Benyellarie (N of Glentrool)
“A large lofty rocky heathy hill on the farms of Palgown… on its eastern side is a large precipice called “Scars of Benyellary.”
Benyellarie, from beinn iolaire, the eagle’s hill
Cairnywellan Head (by Port Logan, S of Portpatrick)
“A head land which terminates Port Nessock Bay on the South side. It is a Conspicuous object & well known to mariners.”
Cairnywellan, from cárn na bhfaoileann, cairn of the seagulls
Drumadryland (E of Cairnryan)
“A Broad heathy hill on the North side of a large Moor or marsh, and on the farm of Delhabach”
Drumadryland, from druim na’ dreolan, ridge of the wrens
Over the Spring Fling weekend (25–27 May) I visited artist studios across Dumfries and Galloway, from Gatelawbridge to Port William, speaking to artists and visitors. As well as seeing a fantastic range of bird-themed artworks, I spoke to lots of folk who shared their sightings and memories of birds.
Lisa Hooper, Friends from the North
Over the next few weeks and I’ll be reflecting on my Spring Fling experiences, and writing a new piece of work to be presented at the Wigtown Book Festival in the autumn.
Amanda Simmons, Arctic Terns
In the meantime here’s a selection of birds from the weekend – some spotted during conversations and workshops, some glimpsed as I travelled, and some contemplated in studios and galleries. My thanks to everyone involved.

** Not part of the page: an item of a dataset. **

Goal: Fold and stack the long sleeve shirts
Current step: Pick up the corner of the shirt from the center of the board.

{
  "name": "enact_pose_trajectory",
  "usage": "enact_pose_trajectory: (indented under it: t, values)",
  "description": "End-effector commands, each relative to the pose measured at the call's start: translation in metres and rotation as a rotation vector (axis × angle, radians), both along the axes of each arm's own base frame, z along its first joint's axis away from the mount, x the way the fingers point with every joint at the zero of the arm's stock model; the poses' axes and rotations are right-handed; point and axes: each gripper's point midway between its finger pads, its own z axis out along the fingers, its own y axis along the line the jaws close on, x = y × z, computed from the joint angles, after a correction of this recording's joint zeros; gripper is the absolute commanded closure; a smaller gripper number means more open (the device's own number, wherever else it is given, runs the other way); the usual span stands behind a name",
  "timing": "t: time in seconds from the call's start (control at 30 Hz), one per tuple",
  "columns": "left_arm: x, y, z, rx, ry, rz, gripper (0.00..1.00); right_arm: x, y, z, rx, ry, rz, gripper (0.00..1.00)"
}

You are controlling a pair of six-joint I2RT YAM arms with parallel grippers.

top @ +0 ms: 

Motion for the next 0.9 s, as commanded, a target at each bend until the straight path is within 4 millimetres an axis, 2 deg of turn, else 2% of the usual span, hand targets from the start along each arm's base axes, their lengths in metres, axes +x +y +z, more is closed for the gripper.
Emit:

Sarah Stewart, origami birds
Conversations I heard of an oystercatcher nesting on a roundabout, a crow that kept banging into the window, and jays burying acorns. I was told there are no magpies around Kirkcudbright and Wigtown – some say they were exterminated, others that they can’t co-exist beside carrion crows. I heard of swallow fledglings standing in a line on a beam, sometimes for three or four days, before they launch themselves, of thrushes littering the garden with broken snail-shells, and of a buzzard swooping to lift a frog from a pond, like an osprey takes fish. I was told of stock doves nesting in owl-boxes, and that there are more egrets now, but fewer lapwings and swallows. I heard from a member of a rowing club who enjoys seeing gulls, sandpipers and herons up close, and a member of a golf club who sees mostly magpies. I was told of a sound like someone in distress, which turned out to be a barn owl, and of green woodpeckers, red kites, small owls and bittern in Cambridgeshire. I heard of a heron which stands in the pond that’s not full of newts, and of a raptor which, falling on chaffinches gathered at the bird-feeder, misjudged its flight and crashed into the fence, before picking itself up and flying away embarrassed. I was told of a thrush singing at Carstairs Station, of blackbirds flying out from the bay tree, and of a hen pheasant which planned to nest in the field behind a house until the neighbour’s cat disturbed it. I heard of the bell in the County Buildings remaining silent when the ospreys didn’t return, and of sedge warblers which sound like techno and hiphop.
Goldfinch, on a chair by Bill Johnston (1893–1974), in Kirkcudbright Galleries
Observations
From the car I notice a woodpecker land on the verge, its distinctive black-and-white striped head, while a large puddle in a lay-by that loops off the road has attracted a duck and several ducklings. The looping flight of siskins around a flowering laburnum tree, oystercatchers heard through an open door, the songs of a Galloway hedgerow in late May. At the Cairnholy stones, a blackbird flies from the nearby house to the far side of the valley in seconds. From within an evergreen a thrush emerges, stands speckled on the threshold a moment as if deciding where to, then off. A buzzard circles above the green slope at Port Castle Bay, now seen, now hidden.